To Shelter or not to Shelter

Shelters along the AT are wonderful structures, they provide a dry place to stay in case of rain or in case you just don't want to set up your tent. Some hikers even forgo carrying a tent and hike from shelter to shelter.

The shelters are often constructed using various construction techniques and materials and some are really amazing. This one is located at Deep Gap in GA and is a timber frame structure with a loft. The large deck on the front was a real plus for cooking.

The shelters are not without their problems--they can be colder than a tent, they sometimes get crowded, but the biggest problem is "rodents of unusual size".

These shelters quickly become the perfect home for rodents--food scraps inadvertently left behind by hikers, shelter from the weather, and usually a relatively close water source. You can hear them in the middle of the night chewing on wood, nuts, other items--running back and forth across the structure--and in extreme cases running off with watches, compasses, and other items.
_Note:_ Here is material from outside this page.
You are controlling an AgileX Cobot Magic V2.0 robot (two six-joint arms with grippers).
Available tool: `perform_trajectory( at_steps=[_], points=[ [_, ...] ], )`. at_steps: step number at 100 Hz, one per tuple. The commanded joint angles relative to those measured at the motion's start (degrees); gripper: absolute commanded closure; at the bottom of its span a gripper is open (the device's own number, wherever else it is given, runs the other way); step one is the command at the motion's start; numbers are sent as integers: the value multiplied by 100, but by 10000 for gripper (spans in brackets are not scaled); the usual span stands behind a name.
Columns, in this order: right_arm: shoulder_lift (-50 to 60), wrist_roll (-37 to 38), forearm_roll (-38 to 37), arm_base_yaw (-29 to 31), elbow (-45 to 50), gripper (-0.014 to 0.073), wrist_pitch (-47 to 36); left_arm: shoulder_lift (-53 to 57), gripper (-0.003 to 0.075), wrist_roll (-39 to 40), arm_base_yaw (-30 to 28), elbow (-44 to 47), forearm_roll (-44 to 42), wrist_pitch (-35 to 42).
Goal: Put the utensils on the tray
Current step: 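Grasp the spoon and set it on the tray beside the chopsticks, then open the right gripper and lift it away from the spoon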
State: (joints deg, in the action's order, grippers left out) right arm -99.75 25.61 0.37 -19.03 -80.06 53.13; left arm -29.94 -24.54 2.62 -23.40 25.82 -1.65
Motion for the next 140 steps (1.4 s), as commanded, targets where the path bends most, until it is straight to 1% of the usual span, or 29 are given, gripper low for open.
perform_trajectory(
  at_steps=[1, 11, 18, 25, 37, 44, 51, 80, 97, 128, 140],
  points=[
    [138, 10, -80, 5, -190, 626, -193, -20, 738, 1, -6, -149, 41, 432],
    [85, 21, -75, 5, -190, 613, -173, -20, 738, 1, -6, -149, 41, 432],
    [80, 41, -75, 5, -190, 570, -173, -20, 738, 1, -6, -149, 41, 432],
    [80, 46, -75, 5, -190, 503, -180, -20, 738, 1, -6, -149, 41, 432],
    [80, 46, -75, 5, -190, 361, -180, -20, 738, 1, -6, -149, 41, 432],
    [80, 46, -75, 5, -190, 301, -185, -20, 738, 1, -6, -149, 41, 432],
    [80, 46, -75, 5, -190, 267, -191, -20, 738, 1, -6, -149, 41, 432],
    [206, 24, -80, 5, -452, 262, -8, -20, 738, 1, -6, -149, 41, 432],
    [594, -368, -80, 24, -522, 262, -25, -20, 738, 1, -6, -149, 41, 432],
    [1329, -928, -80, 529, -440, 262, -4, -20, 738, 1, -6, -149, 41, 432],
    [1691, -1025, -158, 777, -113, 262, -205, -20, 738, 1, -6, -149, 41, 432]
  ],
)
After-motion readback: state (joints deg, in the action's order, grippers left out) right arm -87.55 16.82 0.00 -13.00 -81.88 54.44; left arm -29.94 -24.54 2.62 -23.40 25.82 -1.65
This shelter atop Blue Mountain had an interesting rodent control method--a cat. There is a cat that has made the shelter it's home, works great for the cat (plenty to eat) and it works great for rodent control. The only downside was instead of listening to rodents all night long...we listened to the cat meow.


Ellie Hamilton said...

Well, hey Croc! I'm glad to have found your blog (via Google search for "Hiking in Crocs"). I'm starting from Springer April 1, headed for Maine. Wanted to for 45 years, since I was 15.

Can't wait to read your whole blog... I'm away from home at present w/ spotty computer access but gotta read you!

Kweku and Laura said...

I think you chose your named based on Meghann's AWESOME crocs... (I am a closet fan.)

Chris said...

Ellie, Thanks for the read...I am presently taking a Christmas break but will get back to blogging in January. Are you thru hiking?